Last season, Johnson ended up with 10 catches against the Cardinals – and mostly Peterson – for 121 yards. But Johnson did not score a touchdown, and the Cards blew out the Lions, 38-10, at University of Phoenix Stadium.
Peterson was physical and kept Johnson out of the end zone, per his coaches' request. Thus, "I gave myself an 'A,' " Peterson said.
Peterson has nothing but praise for Johnson. He marveled at his abilities, at being 6-foot-5 but moving in and out of his breaks "like a little guy." He believes he has a good sense of what Johnson will want to do but understands he will have trouble fully preparing this week because there is not a receiver with the same body-type against whom Peterson can practice.

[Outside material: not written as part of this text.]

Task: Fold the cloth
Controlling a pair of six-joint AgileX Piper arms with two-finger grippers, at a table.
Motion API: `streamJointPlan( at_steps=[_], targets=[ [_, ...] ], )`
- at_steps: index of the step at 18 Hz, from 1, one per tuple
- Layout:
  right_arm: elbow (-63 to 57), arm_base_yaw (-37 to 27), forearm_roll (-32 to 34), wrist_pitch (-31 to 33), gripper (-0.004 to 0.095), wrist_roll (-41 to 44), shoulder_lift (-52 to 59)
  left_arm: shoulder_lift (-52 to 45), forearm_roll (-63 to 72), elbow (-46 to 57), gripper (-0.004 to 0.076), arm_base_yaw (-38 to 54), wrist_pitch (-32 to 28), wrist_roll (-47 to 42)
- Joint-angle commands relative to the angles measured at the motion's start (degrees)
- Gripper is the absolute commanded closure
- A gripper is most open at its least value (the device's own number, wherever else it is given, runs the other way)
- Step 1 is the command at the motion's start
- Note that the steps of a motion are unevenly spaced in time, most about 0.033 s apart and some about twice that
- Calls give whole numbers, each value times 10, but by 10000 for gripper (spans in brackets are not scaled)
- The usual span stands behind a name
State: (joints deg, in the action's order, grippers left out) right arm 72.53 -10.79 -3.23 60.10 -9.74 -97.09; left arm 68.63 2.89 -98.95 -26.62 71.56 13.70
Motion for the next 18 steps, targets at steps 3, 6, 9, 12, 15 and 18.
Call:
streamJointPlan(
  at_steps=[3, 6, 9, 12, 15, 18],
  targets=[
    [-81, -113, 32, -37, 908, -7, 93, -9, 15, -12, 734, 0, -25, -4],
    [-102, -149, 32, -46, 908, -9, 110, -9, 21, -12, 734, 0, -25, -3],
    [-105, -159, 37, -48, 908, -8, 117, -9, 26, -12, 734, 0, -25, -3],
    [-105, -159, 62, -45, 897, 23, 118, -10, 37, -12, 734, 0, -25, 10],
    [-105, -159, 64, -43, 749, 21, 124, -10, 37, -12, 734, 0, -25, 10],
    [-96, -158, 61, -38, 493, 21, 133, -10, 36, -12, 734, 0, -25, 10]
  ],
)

Larry Fitzgerald doesn't count because Peterson would want to get physical, and he's certainly not going to endanger the Cards' top wideout. Instead, Peterson must save it for the Lions.
Running back Reggie Bush led Detroit with 101 receiving yards in the opener, while "Megatron" only had four catches for 37 yards. But Lions coach Jim Schwartz was quick to point out two whisker-close replay overturns of Johnson touchdowns were all that prevented it from being "a Megatron game," and quarterback Matthew Stafford left no doubt of Johnson's importance.
"Our offense runs through and around (jersey number) '81,' " Stafford said.
Johnson acknowledged to Detroit reporters the obvious, that Peterson will play physical and press often. "The thing is, we're going to see a lot of man coverage, so we're going to have a lot of opportunities," Johnson added.
Which Peterson is expecting to be aimed his direction – because he plans to be next to Johnson.
Asked if there was a quarterback on the schedule he wanted to pick off, Peterson chose Stafford – in large part because he figured it would be coming against Johnson.
"The thing you don't really notice about Pat is how competitive he is," Fitzgerald said. "He's a real mild-mannered guy. He doesn't say much, he's not all that demonstrative, but he's got a fire in him that burns like no other.
"This is special, going against another top dog. I know he relishes these opportunities."